For much of 2011, I tried to prove to myself and to others that I was making a difference. I worked harder, took on too much, and was fueled by a competitive desire to succeed. In doing so, I wrongfully attempted to take control of things in my life and simultaneously quenched God’s ability to work through my life.
As the new year rolls around and I prepare for another semester, I know that something needs to change. This time I’ve learned my lesson. Restoring a rhythm of work, play, and prayer is nonnegotiable.
I’m either an expert on this topic or a hypocrite for attempting to discuss it. Either way, I won’t try to prove myself to you. I’ll simply share some things that I know I need to keep in mind in this new year.
- Get the rhythm right. It’s actually prayer, play, and work. – Did you notice I inverted the order? Priorities make all the difference.
- Put God first and foremost in everything. – If I continually invited Him into every aspect of my life, I would have no reason to stress.
- Allow God to defend you. – God is my defender. I don’t need to justify myself to anyone. He’ll do it for me or kindly correct me depending on the circumstances.
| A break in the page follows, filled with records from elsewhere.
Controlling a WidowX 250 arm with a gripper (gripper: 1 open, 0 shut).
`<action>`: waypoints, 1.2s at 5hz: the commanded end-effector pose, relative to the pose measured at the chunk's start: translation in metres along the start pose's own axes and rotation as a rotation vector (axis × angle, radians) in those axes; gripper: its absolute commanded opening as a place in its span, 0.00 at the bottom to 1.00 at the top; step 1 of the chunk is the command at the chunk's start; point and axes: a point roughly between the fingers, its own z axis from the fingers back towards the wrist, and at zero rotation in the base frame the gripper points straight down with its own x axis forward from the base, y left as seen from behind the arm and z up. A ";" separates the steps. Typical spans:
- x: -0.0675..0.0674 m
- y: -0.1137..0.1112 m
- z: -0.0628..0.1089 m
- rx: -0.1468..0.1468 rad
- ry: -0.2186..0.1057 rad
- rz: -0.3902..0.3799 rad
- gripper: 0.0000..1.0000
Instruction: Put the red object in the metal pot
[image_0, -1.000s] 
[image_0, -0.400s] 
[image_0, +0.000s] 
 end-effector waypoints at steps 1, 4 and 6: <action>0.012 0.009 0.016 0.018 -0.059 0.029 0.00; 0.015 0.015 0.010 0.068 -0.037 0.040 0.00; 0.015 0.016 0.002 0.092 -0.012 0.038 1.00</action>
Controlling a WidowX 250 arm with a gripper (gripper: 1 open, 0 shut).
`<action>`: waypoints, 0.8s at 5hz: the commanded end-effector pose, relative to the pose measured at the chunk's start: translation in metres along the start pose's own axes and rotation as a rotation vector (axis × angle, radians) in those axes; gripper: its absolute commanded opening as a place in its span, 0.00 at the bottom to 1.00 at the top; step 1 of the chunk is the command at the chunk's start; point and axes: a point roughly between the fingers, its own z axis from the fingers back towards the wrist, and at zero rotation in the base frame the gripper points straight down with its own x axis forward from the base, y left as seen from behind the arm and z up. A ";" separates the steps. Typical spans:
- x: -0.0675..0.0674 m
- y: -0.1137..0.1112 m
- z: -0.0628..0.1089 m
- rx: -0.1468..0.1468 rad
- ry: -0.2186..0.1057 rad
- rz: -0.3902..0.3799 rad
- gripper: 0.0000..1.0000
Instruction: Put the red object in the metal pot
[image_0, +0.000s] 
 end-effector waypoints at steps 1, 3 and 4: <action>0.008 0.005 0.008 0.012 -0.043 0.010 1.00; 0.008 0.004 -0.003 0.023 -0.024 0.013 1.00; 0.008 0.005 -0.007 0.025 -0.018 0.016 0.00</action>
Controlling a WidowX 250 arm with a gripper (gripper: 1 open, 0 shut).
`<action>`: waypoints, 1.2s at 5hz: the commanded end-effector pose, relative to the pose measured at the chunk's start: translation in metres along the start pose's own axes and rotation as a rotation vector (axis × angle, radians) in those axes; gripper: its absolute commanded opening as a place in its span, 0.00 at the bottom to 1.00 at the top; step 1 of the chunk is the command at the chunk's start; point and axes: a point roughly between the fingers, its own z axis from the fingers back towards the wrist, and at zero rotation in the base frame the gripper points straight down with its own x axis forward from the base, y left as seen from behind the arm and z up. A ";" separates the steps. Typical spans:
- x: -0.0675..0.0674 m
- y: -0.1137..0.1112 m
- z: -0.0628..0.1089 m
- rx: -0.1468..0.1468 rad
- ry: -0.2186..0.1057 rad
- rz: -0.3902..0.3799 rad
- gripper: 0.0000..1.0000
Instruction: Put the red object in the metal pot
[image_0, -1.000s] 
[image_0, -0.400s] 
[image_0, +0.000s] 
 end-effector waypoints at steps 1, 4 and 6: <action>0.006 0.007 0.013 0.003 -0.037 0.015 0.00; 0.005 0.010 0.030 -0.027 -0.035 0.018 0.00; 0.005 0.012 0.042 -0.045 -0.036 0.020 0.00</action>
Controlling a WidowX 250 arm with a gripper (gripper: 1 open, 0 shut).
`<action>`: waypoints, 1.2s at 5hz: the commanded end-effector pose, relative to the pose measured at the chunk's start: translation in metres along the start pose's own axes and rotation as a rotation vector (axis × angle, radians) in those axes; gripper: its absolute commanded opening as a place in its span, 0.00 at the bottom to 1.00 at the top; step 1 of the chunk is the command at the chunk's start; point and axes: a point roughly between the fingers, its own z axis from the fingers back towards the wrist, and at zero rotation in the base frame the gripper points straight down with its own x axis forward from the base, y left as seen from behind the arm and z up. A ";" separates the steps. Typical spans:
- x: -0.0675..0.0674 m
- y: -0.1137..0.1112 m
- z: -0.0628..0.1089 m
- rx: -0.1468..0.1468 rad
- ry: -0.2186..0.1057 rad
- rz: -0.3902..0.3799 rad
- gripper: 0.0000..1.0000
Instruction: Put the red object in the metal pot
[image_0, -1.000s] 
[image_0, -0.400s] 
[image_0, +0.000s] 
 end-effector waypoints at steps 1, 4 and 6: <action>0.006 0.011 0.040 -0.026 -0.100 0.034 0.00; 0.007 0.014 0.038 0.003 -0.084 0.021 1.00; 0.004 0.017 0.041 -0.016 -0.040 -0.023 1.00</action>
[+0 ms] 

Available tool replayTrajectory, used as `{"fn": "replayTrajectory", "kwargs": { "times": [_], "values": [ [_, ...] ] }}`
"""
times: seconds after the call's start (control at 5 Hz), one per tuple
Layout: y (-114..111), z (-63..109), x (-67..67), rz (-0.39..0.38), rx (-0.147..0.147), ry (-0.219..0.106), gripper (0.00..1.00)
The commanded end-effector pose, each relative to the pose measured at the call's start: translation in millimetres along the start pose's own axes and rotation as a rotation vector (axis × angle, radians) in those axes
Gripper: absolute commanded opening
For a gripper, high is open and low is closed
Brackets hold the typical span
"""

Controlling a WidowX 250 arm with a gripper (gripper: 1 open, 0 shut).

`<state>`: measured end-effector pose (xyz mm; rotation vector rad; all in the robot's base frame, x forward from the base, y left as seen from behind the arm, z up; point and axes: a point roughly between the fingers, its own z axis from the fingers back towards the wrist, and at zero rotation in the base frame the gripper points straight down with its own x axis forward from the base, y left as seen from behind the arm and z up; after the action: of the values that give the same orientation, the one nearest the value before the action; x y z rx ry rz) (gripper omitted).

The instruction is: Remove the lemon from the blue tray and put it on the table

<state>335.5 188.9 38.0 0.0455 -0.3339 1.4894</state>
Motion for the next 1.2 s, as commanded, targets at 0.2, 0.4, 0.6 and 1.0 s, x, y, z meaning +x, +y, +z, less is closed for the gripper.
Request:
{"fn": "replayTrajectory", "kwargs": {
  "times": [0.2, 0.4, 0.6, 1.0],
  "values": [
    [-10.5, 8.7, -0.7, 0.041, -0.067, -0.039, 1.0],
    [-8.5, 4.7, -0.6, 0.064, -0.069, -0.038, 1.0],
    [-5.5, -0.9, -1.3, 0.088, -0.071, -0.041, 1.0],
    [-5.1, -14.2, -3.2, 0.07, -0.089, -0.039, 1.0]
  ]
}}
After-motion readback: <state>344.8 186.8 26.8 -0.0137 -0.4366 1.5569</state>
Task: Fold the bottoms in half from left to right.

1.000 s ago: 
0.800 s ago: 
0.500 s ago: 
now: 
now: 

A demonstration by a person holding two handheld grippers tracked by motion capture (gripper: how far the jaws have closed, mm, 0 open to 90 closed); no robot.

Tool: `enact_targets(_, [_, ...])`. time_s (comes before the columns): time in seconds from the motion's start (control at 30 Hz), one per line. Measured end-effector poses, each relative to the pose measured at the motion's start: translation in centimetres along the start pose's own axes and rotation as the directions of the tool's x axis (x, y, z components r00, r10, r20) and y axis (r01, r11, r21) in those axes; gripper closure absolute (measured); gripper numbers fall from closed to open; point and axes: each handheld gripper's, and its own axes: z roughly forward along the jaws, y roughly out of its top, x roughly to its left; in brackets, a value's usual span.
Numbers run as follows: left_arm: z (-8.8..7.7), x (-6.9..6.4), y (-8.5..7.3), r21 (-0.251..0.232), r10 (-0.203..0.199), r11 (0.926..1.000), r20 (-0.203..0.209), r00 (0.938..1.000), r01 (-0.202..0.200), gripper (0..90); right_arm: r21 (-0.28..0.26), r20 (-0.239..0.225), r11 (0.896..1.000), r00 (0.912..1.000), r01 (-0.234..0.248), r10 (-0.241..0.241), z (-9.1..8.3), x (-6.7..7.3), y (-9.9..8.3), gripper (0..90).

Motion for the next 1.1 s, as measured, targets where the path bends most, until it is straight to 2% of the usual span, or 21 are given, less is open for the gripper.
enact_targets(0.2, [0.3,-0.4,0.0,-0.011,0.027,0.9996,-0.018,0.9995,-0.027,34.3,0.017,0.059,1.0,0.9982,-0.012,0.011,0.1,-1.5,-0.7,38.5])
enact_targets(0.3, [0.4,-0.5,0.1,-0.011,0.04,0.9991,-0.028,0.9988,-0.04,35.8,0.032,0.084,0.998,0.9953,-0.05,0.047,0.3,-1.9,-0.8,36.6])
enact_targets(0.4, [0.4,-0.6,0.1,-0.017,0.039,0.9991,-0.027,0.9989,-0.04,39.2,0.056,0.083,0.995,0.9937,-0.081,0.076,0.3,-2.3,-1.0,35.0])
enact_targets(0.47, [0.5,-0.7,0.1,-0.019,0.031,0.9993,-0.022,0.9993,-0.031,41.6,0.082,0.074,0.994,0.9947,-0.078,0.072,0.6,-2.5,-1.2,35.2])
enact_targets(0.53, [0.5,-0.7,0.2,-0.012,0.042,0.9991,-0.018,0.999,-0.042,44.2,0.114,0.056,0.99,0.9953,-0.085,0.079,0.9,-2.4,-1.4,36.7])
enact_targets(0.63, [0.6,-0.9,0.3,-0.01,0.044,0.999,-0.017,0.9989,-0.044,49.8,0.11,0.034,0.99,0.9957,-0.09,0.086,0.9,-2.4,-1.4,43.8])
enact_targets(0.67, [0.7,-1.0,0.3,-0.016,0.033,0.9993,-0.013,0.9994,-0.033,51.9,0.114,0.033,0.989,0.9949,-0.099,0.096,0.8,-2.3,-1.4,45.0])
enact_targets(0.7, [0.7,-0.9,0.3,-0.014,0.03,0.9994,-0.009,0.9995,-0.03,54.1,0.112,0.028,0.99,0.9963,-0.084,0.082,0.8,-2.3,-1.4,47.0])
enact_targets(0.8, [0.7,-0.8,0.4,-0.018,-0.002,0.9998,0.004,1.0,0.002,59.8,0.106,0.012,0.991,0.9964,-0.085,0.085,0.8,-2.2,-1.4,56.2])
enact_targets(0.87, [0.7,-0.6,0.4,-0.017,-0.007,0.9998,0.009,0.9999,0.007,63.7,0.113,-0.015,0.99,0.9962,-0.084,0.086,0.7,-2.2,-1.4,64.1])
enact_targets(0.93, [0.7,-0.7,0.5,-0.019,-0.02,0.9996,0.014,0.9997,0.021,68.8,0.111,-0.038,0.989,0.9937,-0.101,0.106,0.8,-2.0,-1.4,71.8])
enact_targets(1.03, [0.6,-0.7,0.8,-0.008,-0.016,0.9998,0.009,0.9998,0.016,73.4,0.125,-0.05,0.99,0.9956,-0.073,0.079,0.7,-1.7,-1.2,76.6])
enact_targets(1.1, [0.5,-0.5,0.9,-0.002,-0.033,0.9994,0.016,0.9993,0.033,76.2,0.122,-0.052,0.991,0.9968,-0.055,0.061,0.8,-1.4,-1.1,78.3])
- People who believe they can sleep when they’re dead never really get to fully experience life. – Sleep is so important. I can function on four hours of sleep, but what’s permissible isn’t always beneficial.
- Rest is a form of worship. – Over the summer, I had to retrain myself to enjoy free time. I’ve never been so thankful for opportunities to exercise, appreciate nature, play my guitar, write, hang out with friends, read, and just explore the awesomeness of the world. Rest is about trusting God enough to take the time to appreciate His blessings.
- Turn off the technology. – Let’s be honest, I don’t need my Facebook, Twitter, Tumblr, and three email accounts pushed to my iPhone every five minutes. I tend to idolize technology as in I spend more time with it than I do with God and with people God has placed in my life.
- It’s okay to say ‘no’. – There is freedom in admitting that you can’t do everything.
- Be honest with yourself and your friends. – To guard against burnout, I’m inviting more accountability into my life.
- When you miss out, others are missing out too. – God placed me in my circle of influence to leave an impact. When I’m not fully present, I’m robbing people of what God wants to do in their lives through me.
- God is God. I am not. – If I remembered who God is and who I am in Him, I would be less likely to work myself to the point of burnout. He is in control, and as long as I follow Him, I’ll be okay.
In 2011, I tried really hard to be the best person I could be in my position. Obviously, I failed. I attempted to succeed through my own strength, and it quickly ran out.
I’m sharing this experience rather light-heartedly because I am truly grateful for the lessons I’ve learned this year. It’s much better to burn out in year one than to face the possibility of a vicious cycle of fatigue in the future.
Overall, I’ve learned that I’m simply supposed to love God, to love people, and to laugh whenever possible. This year, I’m going to just focus on following Jesus and my guess is that His strength will get me much farther than my own.